2019 playofflarında Nets‘in Sixers ile oynadığı ilk tur serisinde 21.0 sayı – 4.6 ribaund ve 3.0 asist ortalamaları yakalayan LeVert, %49.3/%46.2/%72.4 şut yüzdeleriyle oynamıştı. Buna benzer bir gelişimi yetenekli oyuncu Orlando Fanusunda oynadığı maçlarda da gösterdi. Nets kadrosundaki eksikliklerin de etkisiyle Orlando Fanusundaki sıralama maçlarında 25.0 sayı – 6.7 asist – 5.0 ribaund ortalamalarıyla mücadele eden LeVert’in skor verimliliği, playoff mücadelelerinde azalsa da yetenekli oyuncu gerçek bir yıldız gibi serinin ilk iki maçında sırasıyla 15 ve 11 asist yaparak takımına katkıda bulunmayı başardı.

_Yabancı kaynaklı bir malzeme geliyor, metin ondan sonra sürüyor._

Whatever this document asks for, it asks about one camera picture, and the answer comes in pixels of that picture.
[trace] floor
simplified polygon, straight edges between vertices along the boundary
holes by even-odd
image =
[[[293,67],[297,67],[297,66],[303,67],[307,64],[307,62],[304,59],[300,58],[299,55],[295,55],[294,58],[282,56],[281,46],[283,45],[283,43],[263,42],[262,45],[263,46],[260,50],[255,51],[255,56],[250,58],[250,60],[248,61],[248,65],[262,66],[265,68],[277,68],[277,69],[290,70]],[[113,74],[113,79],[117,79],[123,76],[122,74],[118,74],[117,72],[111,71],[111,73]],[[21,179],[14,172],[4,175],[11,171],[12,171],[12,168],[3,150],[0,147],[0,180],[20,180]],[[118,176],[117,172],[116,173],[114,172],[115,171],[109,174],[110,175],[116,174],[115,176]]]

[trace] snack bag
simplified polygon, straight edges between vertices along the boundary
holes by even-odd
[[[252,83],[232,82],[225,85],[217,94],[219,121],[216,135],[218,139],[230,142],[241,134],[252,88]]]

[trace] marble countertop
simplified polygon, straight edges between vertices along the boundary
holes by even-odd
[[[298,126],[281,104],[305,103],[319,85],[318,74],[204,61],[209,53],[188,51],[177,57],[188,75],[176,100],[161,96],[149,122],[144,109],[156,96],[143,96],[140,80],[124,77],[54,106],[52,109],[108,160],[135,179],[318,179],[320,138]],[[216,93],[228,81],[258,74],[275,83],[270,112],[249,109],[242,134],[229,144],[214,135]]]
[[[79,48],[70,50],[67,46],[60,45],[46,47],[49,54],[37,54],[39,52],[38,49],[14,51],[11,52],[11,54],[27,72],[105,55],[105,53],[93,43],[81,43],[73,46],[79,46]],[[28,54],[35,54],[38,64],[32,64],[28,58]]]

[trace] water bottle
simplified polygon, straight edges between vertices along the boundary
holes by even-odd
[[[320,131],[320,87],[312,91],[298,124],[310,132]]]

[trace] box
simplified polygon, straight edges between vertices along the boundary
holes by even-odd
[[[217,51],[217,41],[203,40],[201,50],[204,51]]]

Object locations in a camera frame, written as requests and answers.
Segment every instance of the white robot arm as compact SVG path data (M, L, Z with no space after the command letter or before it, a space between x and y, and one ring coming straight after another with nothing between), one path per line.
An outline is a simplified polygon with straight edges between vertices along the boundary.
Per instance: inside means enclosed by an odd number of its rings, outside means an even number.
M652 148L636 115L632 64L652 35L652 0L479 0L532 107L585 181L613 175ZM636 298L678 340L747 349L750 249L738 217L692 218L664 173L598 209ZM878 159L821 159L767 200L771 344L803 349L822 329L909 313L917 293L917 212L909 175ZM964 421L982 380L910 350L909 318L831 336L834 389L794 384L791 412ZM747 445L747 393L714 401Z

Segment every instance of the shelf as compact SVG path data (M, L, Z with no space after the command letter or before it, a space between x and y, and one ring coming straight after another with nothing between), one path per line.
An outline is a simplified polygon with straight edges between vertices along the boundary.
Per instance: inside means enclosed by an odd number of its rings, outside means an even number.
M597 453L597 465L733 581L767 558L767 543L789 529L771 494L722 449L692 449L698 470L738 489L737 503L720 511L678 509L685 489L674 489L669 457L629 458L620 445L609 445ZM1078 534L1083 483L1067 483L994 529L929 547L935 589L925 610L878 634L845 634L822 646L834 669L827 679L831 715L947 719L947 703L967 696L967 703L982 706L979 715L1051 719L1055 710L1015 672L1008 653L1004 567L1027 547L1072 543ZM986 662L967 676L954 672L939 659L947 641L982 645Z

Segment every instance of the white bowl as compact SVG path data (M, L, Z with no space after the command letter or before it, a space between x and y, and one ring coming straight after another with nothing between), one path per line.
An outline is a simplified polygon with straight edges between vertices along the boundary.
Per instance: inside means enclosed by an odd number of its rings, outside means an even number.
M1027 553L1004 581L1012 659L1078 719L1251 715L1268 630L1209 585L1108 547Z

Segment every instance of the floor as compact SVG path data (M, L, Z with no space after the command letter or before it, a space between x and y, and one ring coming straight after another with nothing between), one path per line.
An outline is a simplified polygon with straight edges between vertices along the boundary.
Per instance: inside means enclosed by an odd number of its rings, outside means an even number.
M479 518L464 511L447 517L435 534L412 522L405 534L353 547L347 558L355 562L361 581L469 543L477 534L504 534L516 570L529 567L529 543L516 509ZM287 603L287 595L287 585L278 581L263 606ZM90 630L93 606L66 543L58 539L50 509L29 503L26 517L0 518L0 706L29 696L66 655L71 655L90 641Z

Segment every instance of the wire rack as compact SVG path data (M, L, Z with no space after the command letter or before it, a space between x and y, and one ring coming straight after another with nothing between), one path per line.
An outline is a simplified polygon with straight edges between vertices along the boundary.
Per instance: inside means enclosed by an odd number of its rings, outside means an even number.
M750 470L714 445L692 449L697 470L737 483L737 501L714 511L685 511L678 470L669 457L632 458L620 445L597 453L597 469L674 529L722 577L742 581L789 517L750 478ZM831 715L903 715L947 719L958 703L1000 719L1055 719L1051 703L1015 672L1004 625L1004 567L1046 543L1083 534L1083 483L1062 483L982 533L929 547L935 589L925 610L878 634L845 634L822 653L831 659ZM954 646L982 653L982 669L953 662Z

Ligin önemli yıldızlarından Damian Lillard, geçtiğimiz hafta yaptığı açıklamada önümüzdeki yıl sıçrama yapmasını beklediği 2 oyuncudan birisi olarak Caris LeVert’i söylemişti. Eğer Nets, LeVert’i kadroda tutmaya karar verirse yetenekli oyuncu ikincil oyun kurucu ve skorer olarak Khris Middleton’a benzer bir role sahip olarak takımına ciddi katkılar verebilir. Eğer Michigan çıkışlı oyuncu, Nets tarafından 3. bir yıldızı takıma katmak için takas edilirse yeni yuvasında da kısa sürede parlayacak performanslara imza atacaktır. Önümüzdeki yıllarda Caris LeVert, isminden sık sık bahsettirecek gibi duruyor.